Best-selling author David Baldacci spoke at Valedictory Exercises on Saturday. In my commencement address at Final Exercises, I encouraged our graduating students to use the knowledge they have acquired here to make themselves agents for good and for decency in the careers and communities to which they now go. I talked about the English poet John Keats' idea of "negative capability" - the capacity to live in a state of uncertainty, in a state in which not every mystery or incongruity is resolved to our satisfaction. Keats' concept was one of the first steps in what one might call the modern era toward understanding how we think and how our minds work.

Our students walked the Lawn this year without four of their classmates who had died earlier in the year. Yeardley Love's death was the most recent, and perhaps the most confounding for our students and for all of us. Whatever the outcome of the pending court cases, there will be no satisfying conclusion to the story of her death. When our anguish and anger subside, we may be left with nothing more than bewilderment and the sense of uncertainty that Keats described. We will always remember Yeardley Love, and her family will always be part of our University family.

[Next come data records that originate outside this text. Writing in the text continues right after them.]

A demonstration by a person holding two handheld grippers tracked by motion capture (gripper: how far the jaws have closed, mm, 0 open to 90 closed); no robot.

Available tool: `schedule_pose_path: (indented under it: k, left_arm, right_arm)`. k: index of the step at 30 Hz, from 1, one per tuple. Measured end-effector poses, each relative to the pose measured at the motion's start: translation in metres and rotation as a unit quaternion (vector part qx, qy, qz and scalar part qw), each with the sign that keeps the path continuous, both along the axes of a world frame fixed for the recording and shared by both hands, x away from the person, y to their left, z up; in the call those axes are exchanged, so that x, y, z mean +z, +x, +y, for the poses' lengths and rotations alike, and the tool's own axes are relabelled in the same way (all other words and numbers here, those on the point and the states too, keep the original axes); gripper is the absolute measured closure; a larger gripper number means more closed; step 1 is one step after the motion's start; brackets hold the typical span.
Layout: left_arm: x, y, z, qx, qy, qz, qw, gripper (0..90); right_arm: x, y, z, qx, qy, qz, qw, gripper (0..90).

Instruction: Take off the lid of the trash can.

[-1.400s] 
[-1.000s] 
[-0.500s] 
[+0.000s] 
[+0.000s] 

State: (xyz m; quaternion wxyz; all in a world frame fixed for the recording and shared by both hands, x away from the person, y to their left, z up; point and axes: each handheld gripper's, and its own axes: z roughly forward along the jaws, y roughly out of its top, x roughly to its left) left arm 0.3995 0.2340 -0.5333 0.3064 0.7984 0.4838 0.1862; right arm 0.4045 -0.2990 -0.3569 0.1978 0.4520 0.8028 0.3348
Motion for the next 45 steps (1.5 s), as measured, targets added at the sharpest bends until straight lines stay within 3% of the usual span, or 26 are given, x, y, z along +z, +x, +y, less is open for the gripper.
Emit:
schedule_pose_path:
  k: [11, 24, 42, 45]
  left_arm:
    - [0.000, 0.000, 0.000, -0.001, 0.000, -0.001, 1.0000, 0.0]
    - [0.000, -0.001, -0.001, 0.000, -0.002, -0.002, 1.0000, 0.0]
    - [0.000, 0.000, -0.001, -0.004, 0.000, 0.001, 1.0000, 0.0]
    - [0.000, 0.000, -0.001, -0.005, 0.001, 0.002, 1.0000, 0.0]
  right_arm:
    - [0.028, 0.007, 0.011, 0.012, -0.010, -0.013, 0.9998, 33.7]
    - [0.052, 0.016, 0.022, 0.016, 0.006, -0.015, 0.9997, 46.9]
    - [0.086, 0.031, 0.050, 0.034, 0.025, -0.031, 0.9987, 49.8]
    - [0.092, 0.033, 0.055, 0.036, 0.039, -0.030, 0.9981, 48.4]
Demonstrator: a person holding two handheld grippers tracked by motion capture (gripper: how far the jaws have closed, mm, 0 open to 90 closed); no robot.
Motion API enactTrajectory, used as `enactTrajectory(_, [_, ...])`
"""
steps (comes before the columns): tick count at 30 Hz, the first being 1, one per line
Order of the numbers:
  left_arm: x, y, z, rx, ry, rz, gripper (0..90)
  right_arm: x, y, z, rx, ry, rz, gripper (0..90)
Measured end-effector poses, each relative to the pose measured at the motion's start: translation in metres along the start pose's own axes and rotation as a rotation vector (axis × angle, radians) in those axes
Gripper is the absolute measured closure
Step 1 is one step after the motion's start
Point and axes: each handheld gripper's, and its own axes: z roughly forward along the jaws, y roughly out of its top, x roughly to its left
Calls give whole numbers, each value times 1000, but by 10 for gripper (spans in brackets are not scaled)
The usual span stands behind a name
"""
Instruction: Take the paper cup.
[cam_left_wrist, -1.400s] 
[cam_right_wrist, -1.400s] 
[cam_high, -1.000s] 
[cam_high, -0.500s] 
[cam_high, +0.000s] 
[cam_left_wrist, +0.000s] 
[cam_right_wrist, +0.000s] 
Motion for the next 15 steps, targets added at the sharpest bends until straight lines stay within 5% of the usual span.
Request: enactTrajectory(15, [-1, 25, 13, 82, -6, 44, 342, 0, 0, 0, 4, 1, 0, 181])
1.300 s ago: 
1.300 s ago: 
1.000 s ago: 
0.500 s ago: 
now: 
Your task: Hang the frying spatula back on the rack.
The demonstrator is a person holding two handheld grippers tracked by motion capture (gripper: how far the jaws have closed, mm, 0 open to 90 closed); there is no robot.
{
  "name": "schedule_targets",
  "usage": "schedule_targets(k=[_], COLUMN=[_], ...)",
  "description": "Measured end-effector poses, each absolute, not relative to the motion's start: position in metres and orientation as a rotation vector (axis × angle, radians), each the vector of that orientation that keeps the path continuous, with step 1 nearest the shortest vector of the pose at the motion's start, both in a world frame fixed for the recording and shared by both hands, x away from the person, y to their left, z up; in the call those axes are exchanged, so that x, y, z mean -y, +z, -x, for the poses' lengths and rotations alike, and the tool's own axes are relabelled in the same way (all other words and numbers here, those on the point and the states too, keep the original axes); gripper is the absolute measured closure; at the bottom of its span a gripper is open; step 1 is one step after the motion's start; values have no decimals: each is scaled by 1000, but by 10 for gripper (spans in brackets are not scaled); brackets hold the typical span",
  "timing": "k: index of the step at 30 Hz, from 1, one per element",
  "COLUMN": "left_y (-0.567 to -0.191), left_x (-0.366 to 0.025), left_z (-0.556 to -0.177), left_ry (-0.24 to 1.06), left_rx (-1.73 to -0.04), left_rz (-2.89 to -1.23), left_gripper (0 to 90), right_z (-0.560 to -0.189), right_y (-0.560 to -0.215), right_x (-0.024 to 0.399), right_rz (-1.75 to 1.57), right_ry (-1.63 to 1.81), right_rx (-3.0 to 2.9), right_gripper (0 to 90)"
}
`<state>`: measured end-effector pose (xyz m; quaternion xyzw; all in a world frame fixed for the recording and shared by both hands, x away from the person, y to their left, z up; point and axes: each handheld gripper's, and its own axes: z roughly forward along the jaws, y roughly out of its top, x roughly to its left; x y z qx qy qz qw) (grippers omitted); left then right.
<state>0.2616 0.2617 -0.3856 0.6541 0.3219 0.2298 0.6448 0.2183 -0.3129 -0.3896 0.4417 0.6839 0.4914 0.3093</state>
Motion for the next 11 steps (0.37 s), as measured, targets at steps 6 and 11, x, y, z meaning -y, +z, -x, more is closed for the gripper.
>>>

This may be my last message to alumni, parents, and friends and my colleagues in the University community before I step down from the presidency on August 1. As Betsy and I prepare to leave Carr's Hill, we do so with some sadness about leaving and with some excitement for what lies ahead for us, but mostly with exquisite gratitude for the people who have made our years here so wonderful. Alumni, parents, and friends, faculty and staff members -- all of you have touched our lives and shaped the memories of this place that we take with us as we go.

For your long-standing dedication to the University, and for your many kindnesses to Betsy and me through the years, I will always remain very grateful.